Without rejecting those flowers, the cards and the happy memories of tradition, I think it will do us no harm to celebrate those tough qualities of motherhood.
First, mothers face tough challenges. Any woman taking on children has my respect and admiration. We celebrate people who climb Everest, get a degree or are given a knighthood, but these are insignificant compared to child rearing. I know that in an ideal world mothers work with fathers, but this world is far from ideal. Even today, fathers are often absent: away on business, called up to fight or simply gone missing – either temporarily down the pub or at the match or, sadly, on a permanent basis. All too frequently it is mothers who hold a family together and lead the children along the hard road of life. And children are very challenging.
You don’t know what you are going to have to do or suffer for them. That tough challenge is there with the most famous of births. When Joseph and Mary took the infant Jesus to the temple shortly after he was born, the aged Simeon prophesied that the infant would affect the world and then warned Mary, ‘And a sword will pierce your very soul’ (Luke 2:35 NLT). Oh, it may be as routine as keeping clothes on the kids and food on the table, or it may be as spectacular as dodging sniper fire to get food, but motherhood can be tough and let’s honour the fact.
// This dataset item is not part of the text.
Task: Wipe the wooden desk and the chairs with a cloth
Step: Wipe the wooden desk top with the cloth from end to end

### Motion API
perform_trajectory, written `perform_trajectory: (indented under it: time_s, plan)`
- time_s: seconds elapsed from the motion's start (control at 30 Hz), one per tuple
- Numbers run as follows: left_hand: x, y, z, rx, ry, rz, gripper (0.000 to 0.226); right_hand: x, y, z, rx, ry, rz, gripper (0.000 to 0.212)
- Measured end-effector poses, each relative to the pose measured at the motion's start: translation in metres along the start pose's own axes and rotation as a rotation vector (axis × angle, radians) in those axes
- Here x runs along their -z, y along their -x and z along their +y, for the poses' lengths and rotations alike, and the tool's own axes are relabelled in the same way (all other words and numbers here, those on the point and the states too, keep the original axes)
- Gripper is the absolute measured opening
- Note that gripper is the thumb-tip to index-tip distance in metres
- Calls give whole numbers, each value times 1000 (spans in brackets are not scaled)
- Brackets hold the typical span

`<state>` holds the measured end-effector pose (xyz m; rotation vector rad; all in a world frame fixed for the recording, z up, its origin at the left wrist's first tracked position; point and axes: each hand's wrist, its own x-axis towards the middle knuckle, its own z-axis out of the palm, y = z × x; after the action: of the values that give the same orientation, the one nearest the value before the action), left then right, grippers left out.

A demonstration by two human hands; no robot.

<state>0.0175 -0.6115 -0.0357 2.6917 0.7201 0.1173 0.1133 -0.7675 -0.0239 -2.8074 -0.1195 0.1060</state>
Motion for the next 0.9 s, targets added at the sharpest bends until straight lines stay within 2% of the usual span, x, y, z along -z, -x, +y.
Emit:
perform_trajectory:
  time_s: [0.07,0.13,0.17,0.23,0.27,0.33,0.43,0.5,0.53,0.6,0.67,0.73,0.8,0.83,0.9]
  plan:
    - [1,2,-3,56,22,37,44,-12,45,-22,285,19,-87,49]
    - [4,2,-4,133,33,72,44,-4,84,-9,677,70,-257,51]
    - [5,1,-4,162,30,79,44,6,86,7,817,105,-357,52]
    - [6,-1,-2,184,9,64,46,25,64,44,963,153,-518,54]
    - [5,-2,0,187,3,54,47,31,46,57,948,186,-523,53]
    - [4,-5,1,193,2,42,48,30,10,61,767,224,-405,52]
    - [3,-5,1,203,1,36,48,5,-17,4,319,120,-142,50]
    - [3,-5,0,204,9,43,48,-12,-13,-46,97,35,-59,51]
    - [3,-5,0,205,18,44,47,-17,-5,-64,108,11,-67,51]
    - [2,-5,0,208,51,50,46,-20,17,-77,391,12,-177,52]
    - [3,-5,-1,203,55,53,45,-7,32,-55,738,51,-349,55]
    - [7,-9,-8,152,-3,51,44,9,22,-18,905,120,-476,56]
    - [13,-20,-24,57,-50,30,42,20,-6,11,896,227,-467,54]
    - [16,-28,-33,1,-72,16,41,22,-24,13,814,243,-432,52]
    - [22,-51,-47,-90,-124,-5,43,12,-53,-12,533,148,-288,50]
Second, mothers everywhere need tough courage. One of the most ancient pieces of advice is not to come between a mother bear and her cub. In fact, it’s wise to never come between any mother – animal or human – and her offspring. Mothers show courage at every level: catching a spider in the child’s bedroom or tiptoeing around unexploded artillery shells to a safer place.
Third, mothers show tough commitment. Mothers and children are the gold standard for enduring and unbreakable commitment. In Isaiah 49 God reassures his people by saying, ‘Can a mother forget her nursing child? Can she feel no love for the child she has borne? But even if that were possible, I would not forget you!’ (v.15 NLT). Mothers demonstrate commitment, come what may.
Finally, mothers show tough care. Mothers are tough but, at their best, they somehow manage to hide it behind love. Indeed, their toughness arises from their love. It’s striking that Jesus uses a maternal image of himself. As he grieved over rebellious and doomed Jerusalem, he said, ‘Jerusalem, Jerusalem, you who kill the prophets and stone those sent to you, how often I have longed to gather your children together, as a hen gathers her chicks under her wings, and you were not willing’ (Matthew 23:37 NIV). Tough love is not a cliché, it’s a reality.
God made mothers and equipped them not just for the best of times but also the worst. This Mother’s Day let’s honour that tough side of motherhood. When there is victory and peace for Ukraine, statues will doubtless be erected to the brave men and women who fought for it. But I hope there will also be a statue of the mothers: they deserve to be honoured. And not just there, but everywhere.